WHAT IS REQUIRED:
Give the number of lines in the following entries that contain the word "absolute", with nothing added.

[Records excerpted from a collection]
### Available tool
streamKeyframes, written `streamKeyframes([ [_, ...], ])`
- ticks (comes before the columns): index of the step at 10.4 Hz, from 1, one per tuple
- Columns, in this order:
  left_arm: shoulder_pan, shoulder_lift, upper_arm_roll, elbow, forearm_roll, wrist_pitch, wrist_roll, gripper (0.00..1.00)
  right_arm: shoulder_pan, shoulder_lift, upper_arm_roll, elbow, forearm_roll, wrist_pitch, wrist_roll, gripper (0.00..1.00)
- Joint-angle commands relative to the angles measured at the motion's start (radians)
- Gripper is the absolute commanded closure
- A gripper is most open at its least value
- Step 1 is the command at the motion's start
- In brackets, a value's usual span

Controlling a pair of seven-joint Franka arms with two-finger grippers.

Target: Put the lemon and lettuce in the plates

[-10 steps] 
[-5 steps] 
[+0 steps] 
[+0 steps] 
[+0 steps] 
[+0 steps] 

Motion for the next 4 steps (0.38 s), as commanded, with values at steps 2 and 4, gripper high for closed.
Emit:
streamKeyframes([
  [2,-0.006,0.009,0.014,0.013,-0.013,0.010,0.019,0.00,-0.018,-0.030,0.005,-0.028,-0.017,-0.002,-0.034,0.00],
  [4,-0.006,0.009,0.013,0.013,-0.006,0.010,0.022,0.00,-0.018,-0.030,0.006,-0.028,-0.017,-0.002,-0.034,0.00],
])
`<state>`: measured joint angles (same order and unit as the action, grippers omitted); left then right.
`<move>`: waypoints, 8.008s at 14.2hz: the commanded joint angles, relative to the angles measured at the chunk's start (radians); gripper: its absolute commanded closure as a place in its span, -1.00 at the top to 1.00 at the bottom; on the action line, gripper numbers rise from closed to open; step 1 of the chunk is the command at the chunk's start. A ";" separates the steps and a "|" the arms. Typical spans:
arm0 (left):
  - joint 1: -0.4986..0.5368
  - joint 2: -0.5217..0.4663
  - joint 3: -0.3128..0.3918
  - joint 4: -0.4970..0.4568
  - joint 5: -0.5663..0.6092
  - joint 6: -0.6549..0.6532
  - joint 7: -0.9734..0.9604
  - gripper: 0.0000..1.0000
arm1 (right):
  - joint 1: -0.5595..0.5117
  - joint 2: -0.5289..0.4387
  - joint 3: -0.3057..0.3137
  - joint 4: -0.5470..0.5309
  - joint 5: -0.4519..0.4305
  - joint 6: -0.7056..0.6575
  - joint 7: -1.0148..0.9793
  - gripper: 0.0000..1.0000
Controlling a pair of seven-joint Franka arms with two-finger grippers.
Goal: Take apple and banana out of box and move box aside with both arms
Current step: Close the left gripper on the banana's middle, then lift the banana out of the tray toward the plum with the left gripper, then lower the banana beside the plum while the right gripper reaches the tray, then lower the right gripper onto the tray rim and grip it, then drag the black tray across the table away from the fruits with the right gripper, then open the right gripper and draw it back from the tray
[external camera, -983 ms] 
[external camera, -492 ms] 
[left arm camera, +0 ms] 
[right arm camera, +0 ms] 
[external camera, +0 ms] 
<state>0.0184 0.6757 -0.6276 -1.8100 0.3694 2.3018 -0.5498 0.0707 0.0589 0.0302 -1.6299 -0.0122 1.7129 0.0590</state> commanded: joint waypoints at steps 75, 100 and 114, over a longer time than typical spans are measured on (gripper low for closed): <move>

RESPONSE AREA:
2